Yes I agree. And being that he did not actually win, it makes it even less impressive. On the other hand you cannot judge a fancier by one race alone. Elton has a good one loft record and quality birds. I will follow his record throughout the season.


----------



## irishsyndicate (Sep 19, 2008)

hillfamilyloft said:


> Yes I read it wrong yesterday when just the band numbers were present. My bad.


Hehehe... I could have seen the ads already

"Simply 1st place, not just equal 1st"

The guy must have some good birds or he wouldn't have 49 birds in the
World Ace Challenge ... or he has a lot of dough or has something to prove...

At entry fees of 1000, 500, and 250 per bird for each of the races.... pshew !!!


----------



## irishsyndicate (Sep 19, 2008)

george simon said:


> *Winner of a one loft race with 87 birds in the race does not impress me.* GEORGE


"Impress me"

I had a guy tell me he had two on the first drop in a one loft race. I said to him "quite impressive". After looking up the results, there were 40 birds in the race and 24 on the first drop.

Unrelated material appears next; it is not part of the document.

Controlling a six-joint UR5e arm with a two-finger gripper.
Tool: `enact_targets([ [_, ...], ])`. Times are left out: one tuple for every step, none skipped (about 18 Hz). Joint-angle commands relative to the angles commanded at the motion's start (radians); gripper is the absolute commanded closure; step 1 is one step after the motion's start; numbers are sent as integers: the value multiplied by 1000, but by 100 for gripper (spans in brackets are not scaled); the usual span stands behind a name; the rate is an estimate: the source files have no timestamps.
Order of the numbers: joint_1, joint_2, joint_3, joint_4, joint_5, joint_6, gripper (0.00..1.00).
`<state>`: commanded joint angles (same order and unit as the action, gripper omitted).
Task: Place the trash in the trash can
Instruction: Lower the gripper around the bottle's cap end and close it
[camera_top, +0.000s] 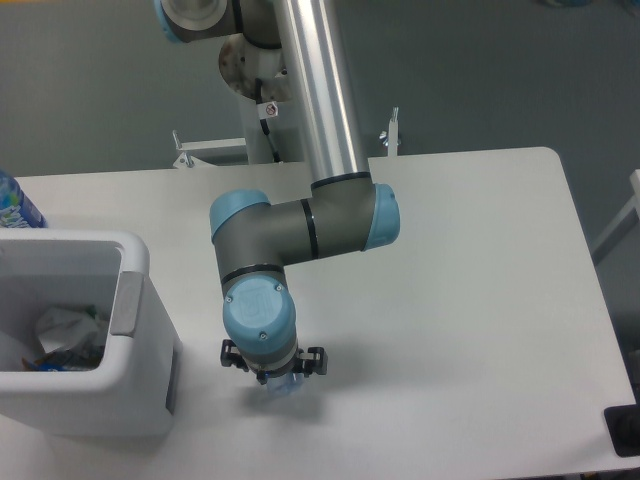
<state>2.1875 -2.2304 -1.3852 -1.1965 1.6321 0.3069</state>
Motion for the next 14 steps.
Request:
enact_targets([
  [-6, -3, 0, 2, 3, -14, 15],
  [-6, -5, 0, 3, 3, -18, 19],
  [-8, -8, 0, 5, 5, -18, 22],
  [-8, -8, 0, 6, 5, -20, 24],
  [-8, -9, 0, 6, 5, -23, 27],
  [-8, -12, 0, 9, 6, -32, 28],
  [-8, -20, 3, 12, 5, -44, 30],
  [-8, -25, 11, 12, 6, -60, 32],
  [-8, -26, 11, 12, 6, -69, 36],
  [-8, -26, 11, 12, 6, -71, 39],
  [-8, -26, 12, 12, 6, -71, 42],
  [-8, -25, 12, 12, 6, -71, 45],
  [-9, -23, 12, 12, 6, -71, 49],
  [-9, -22, 12, 12, 5, -71, 52],
])
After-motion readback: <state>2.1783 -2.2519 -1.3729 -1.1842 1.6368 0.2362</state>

Then the issue is a one loft race that cannot get birds consistently home on the 200 and 300 year after year... and you have one or two birds show up on a shortened 300 ... how impressive is that when put in perspective?


----------



## [MN]eXist^_^ (Feb 13, 2009)

2 me Hok Jos Vercammen's birds are "some" world class pigeons. Look at his results, i think they speak for themselves. Im sure they are a big part of Mr.Dinga success. Also Ace 4 Line and OrleandDoffer/Creilman from the Mattens Blood.


----------



## hillfamilyloft (Jun 22, 2005)

None the less. We can bash the Spirit race all we want. But the winner is going home with 5K in his pocket and a bit if not insignificant bragging rights. Let's try and tell him that the race was not important. 

A lot goes into marketing those big races. Ganus, Dinga, not to mention VV enter as many birds as they can afford to try and buy the race. Once you win the World Ace or SA Million race, your stock goes through the roof. If you look more closely there are also Foreign investors buying up big name birds. These guys may have 30 birds in the race. 

Randy


----------



## [MN]eXist^_^ (Feb 13, 2009)

How many birds did koopman send to south africa 50-60? But, i dont think that its necessarily buying the race because there are 5000+pigeons but it definetly gives you a better chance to crack the top 500 LOL.


----------



## george simon (Feb 28, 2006)

Lovebirds said:


> UMMMM....that's what I see too??


*That is the way I read it also,plus only 15 home on the day which is equal to 17% of 87 birds shipped.* GEORGE


----------



## ace in the hole (Nov 27, 2007)

george simon said:


> *That is the way I read it also,plus only 15 home on the day which is equal to 17% of 87 birds shipped.* GEORGE


With this type of return I wish Ken Munson or as you know him whitesnmore would have sent some of his Houbens to this race. 

Ace


----------



## george simon (Feb 28, 2006)

hillfamilyloft said:


> Yes I agree. And being that he did not actually win, it makes it even less impressive. On the other hand you can not judge a fancier by one race alone. Elton has a good one loft record and quality birds. I will follow his record throughout the season.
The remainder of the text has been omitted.